The Why?
Lets say you are developing a video portal, kinda like youtube/vimeo
and you want to have an automated way of making thumbnails. Since
video manipulation in python is a bit tricky, you might as well make
the thumbnails with ffmpeg every [n] seconds. You need 10 thumbnails
for each video, and you want those thumbnails to show parts of it.
If you leave it random, you might end up having thumbnails that show
a black scene or some scene that barely shows anything. Using the
image
entropy, you can sort out the thumbnails based on the "business" of
the scene they depict.
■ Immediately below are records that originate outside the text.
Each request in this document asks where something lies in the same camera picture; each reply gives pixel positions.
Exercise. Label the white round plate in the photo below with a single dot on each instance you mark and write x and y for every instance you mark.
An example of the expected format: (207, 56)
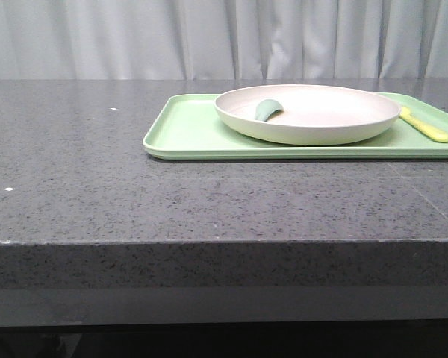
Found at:
(312, 115)

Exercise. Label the green plastic spoon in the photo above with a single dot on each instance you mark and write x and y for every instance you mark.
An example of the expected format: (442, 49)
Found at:
(266, 109)

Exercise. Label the yellow plastic fork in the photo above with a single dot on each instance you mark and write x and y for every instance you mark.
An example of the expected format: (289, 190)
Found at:
(433, 133)

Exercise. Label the white curtain backdrop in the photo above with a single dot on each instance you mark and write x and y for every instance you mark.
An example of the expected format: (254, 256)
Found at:
(269, 40)

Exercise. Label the light green serving tray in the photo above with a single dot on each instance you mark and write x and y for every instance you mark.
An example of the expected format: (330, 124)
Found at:
(188, 128)

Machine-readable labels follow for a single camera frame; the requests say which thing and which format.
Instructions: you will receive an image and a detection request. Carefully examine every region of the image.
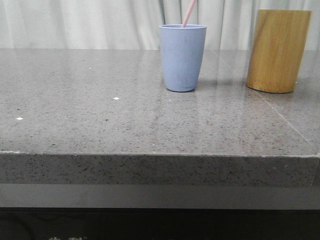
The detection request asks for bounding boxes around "blue plastic cup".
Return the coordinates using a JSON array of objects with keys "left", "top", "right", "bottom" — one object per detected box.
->
[{"left": 159, "top": 24, "right": 207, "bottom": 92}]

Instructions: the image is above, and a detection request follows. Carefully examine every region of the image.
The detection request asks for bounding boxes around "pink chopstick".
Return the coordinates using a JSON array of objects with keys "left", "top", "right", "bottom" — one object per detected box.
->
[{"left": 181, "top": 0, "right": 196, "bottom": 28}]

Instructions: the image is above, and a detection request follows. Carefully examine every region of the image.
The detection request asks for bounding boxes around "bamboo cylindrical holder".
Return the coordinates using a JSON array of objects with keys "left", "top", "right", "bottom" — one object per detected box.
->
[{"left": 246, "top": 9, "right": 312, "bottom": 94}]

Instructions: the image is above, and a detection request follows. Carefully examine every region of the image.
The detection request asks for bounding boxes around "white curtain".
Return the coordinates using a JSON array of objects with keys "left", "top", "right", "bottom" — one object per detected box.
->
[{"left": 0, "top": 0, "right": 320, "bottom": 50}]

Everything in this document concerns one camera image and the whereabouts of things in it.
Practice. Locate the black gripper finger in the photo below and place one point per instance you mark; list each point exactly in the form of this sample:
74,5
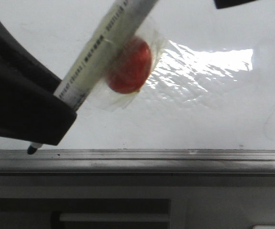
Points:
223,4
28,108

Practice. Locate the grey aluminium whiteboard tray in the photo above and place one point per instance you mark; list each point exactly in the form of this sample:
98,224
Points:
191,161

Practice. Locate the white whiteboard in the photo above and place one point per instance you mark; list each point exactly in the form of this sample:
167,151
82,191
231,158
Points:
213,89

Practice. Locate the red round magnet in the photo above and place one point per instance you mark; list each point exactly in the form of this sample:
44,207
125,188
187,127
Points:
132,68

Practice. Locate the white black-tipped whiteboard marker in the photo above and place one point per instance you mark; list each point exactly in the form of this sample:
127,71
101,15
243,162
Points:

The technique can be implemented as follows:
- Generate n>[thumbnails_needed] thumbnails
- Calculate the image entropy for each of them
- Sort them by their entropy
- Use the first [thumbnails_needed] thumbnails
The How?
Entropy H of a sampled signal of length N samples is calculated:
H(X) = -1 * sum_1_to_N ( p_i log( p_i ) )
p_i is the probability of the i-th sample of the signal and can be calculated:
p_i = Histogram(sample)[i]/Length(Histogram(sample))
All we need to do is to get the histogram list and we can calculate
the entropy.
On a first sight, this sounds like a complex mathematical problem. And
it is, but we will make a little shortcut. We will use the Python
imaging library or PIL. This package is de facto standard package for
image manipulation in Python. It is one of the first packages I
install when preparing my development environment (before making
virtualenvs). PIL provides a method for calculating the histogram of
the image and solves most of our problems. The function for
calculating the entropy looks like this:
import Image
import math
def image_entropy(img):
"""calculate the entropy of an image"""
histogram = img.histogram()
histogram_length = sum(histogram)
samples_probability = [float(h) / histogram_length for h in histogram]
return -sum([p * math.log(p, 2) for p in samples_probability if p != 0])
img = Image.open('headshot.jpg')
print image_entropy(img)
As you can see, PIL’s method for calculating the histogram really
simplifies things and makes the functions seem slim and simple. All
its left is iterating through set of thumbnails, calculating the
entropy and sorting them.
Remember: Bigger entropy means more
noise/liveliness/color/business.* You will usually need the thumbnails
with greater entropy.